What you have to do:
Within the data below, determine how many lines contain "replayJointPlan" and supply only that figure.

Provided data:

════════════════

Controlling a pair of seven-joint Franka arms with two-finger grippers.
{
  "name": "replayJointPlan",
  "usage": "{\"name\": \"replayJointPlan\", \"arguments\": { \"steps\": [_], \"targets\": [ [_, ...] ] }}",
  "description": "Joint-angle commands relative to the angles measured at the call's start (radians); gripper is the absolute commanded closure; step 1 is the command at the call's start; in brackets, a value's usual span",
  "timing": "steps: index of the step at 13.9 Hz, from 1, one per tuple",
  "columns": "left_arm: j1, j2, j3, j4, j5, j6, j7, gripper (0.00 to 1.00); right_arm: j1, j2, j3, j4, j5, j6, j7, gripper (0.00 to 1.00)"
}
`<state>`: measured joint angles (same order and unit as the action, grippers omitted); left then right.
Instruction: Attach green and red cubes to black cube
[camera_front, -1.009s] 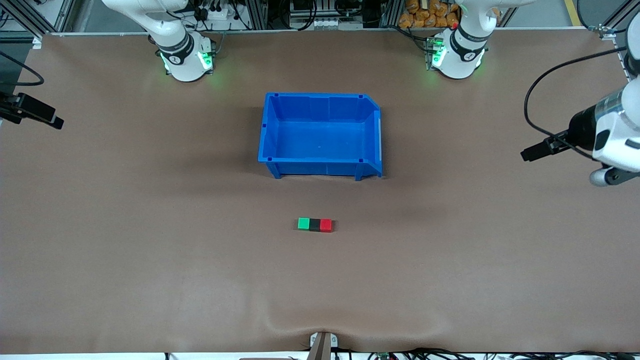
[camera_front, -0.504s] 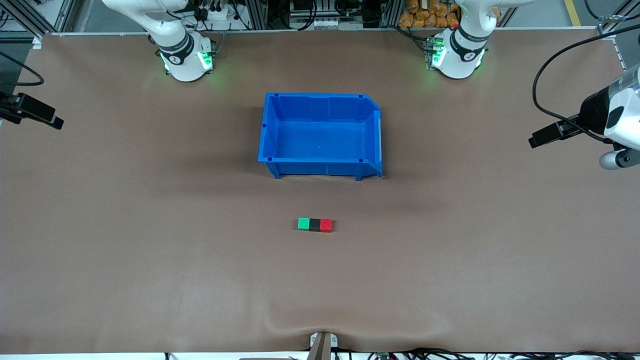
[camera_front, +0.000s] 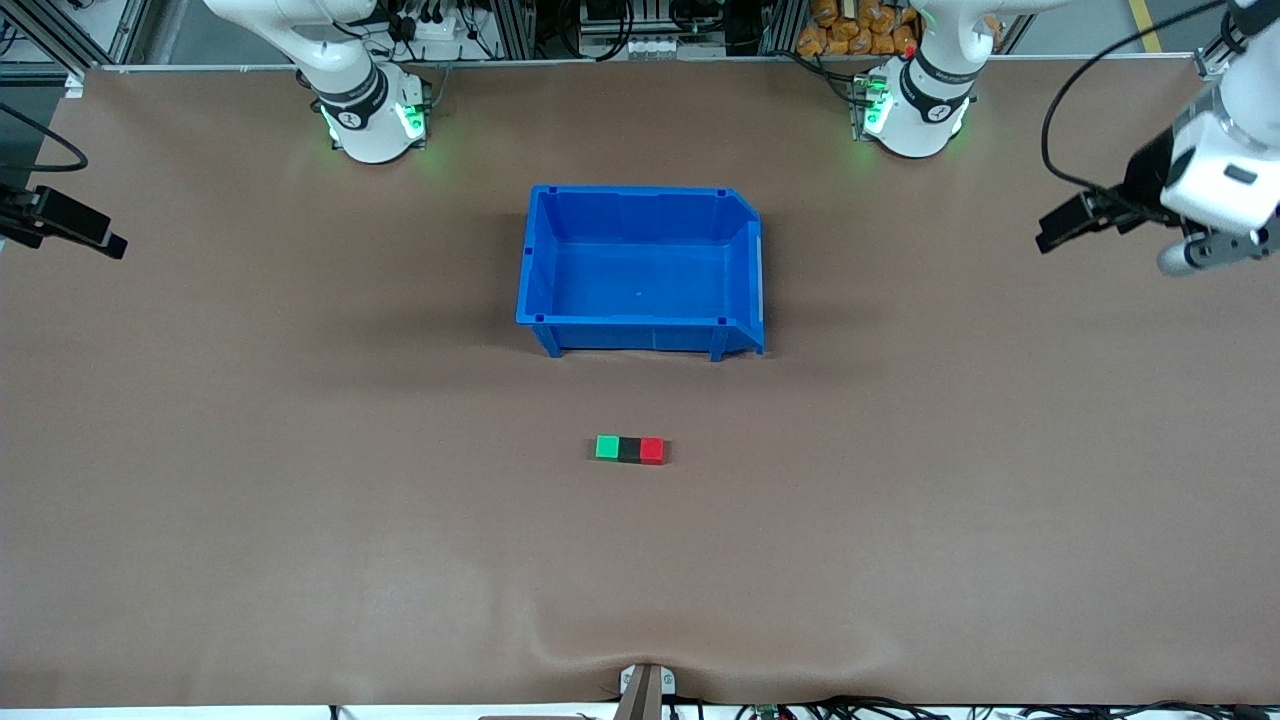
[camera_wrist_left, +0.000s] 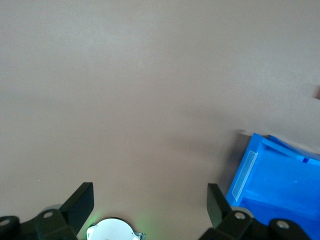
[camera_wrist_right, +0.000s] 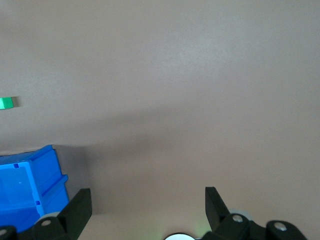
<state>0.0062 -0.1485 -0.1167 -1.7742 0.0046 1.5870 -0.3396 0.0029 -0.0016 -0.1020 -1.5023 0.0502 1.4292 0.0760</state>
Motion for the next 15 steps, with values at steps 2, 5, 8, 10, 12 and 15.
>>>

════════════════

Written response:
2